__Source material__
--- START ---

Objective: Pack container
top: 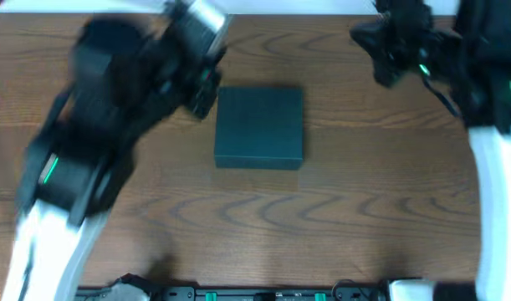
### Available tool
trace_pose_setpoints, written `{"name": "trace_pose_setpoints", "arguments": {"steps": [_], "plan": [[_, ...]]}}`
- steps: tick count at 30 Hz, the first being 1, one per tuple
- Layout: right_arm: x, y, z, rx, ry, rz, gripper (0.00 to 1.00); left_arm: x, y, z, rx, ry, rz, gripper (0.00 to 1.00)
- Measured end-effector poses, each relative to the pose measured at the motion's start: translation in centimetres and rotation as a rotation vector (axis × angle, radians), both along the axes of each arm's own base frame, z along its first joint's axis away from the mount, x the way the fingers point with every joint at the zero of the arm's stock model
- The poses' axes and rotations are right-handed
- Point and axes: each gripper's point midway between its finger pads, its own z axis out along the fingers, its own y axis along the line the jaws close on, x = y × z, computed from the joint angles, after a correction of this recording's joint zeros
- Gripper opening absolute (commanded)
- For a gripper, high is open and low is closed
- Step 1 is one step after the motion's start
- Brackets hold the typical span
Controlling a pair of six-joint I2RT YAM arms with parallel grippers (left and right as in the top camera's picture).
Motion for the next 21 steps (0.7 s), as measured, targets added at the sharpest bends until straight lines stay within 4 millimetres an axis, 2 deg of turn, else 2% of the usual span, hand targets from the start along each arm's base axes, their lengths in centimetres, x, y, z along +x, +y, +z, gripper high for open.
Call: {"name": "trace_pose_setpoints", "arguments": {"steps": [1, 2, 3, 4, 7, 9, 10, 14, 16, 17, 18, 20, 21], "plan": [[-2.2, -0.4, 0.7, -0.009, 0.005, -0.009, 0.02, -1.9, 1.0, 1.0, -0.016, -0.048, 0.016, 0.06], [-3.3, -0.5, 0.7, -0.014, 0.019, -0.010, 0.02, -3.8, 2.2, 2.2, -0.040, -0.111, 0.034, 0.06], [-6.3, -0.9, 1.0, -0.027, 0.045, -0.017, 0.02, -5.6, 3.2, 3.0, -0.064, -0.170, 0.050, 0.06], [-8.3, -1.1, 1.0, -0.032, 0.062, -0.019, 0.02, -7.6, 4.3, 3.4, -0.091, -0.224, 0.065, 0.06], [-12.7, -1.6, 1.0, -0.044, 0.091, -0.022, 0.02, -12.4, 6.7, 3.5, -0.176, -0.321, 0.093, 0.06], [-15.1, -1.9, 0.0, -0.048, 0.126, -0.023, 0.02, -14.2, 7.7, 2.2, -0.218, -0.323, 0.111, 0.06], [-16.1, -2.0, -0.7, -0.051, 0.147, -0.023, 0.02, -14.7, 7.9, 1.4, -0.233, -0.306, 0.117, 0.06], [-20.1, -2.6, -4.6, -0.073, 0.227, -0.038, 0.02, -15.2, 8.1, -5.0, -0.197, -0.091, 0.135, 0.06], [-22.5, -3.0, -7.0, -0.081, 0.256, -0.043, 0.02, -15.0, 8.0, -7.5, -0.169, 0.007, 0.146, 0.06], [-23.5, -3.0, -7.9, -0.079, 0.259, -0.046, 0.02, -15.0, 8.0, -8.2, -0.160, 0.032, 0.150, 0.07], [-24.5, -3.1, -8.7, -0.074, 0.255, -0.050, 0.02, -15.0, 8.0, -8.4, -0.158, 0.042, 0.151, 0.13], [-26.5, -3.3, -10.0, -0.059, 0.240, -0.061, 0.02, -15.1, 8.0, -8.7, -0.156, 0.057, 0.153, 0.40], [-27.6, -3.4, -10.6, -0.049, 0.222, -0.069, 0.02, -15.1, 8.0, -8.9, -0.157, 0.068, 0.156, 0.46]]}}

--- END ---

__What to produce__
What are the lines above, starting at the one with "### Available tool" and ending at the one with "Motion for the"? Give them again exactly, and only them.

__Exercise solution__
### Available tool
trace_pose_setpoints, written `{"name": "trace_pose_setpoints", "arguments": {"steps": [_], "plan": [[_, ...]]}}`
- steps: tick count at 30 Hz, the first being 1, one per tuple
- Layout: right_arm: x, y, z, rx, ry, rz, gripper (0.00 to 1.00); left_arm: x, y, z, rx, ry, rz, gripper (0.00 to 1.00)
- Measured end-effector poses, each relative to the pose measured at the motion's start: translation in centimetres and rotation as a rotation vector (axis × angle, radians), both along the axes of each arm's own base frame, z along its first joint's axis away from the mount, x the way the fingers point with every joint at the zero of the arm's stock model
- The poses' axes and rotations are right-handed
- Point and axes: each gripper's point midway between its finger pads, its own z axis out along the fingers, its own y axis along the line the jaws close on, x = y × z, computed from the joint angles, after a correction of this recording's joint zeros
- Gripper opening absolute (commanded)
- For a gripper, high is open and low is closed
- Step 1 is one step after the motion's start
- Brackets hold the typical span
Controlling a pair of six-joint I2RT YAM arms with parallel grippers (left and right as in the top camera's picture).
Motion for the next 21 steps (0.7 s), as measured, targets added at the sharpest bends until straight lines stay within 4 millimetres an axis, 2 deg of turn, else 2% of the usual span, hand targets from the start along each arm's base axes, their lengths in centimetres, x, y, z along +x, +y, +z, gripper high for open.

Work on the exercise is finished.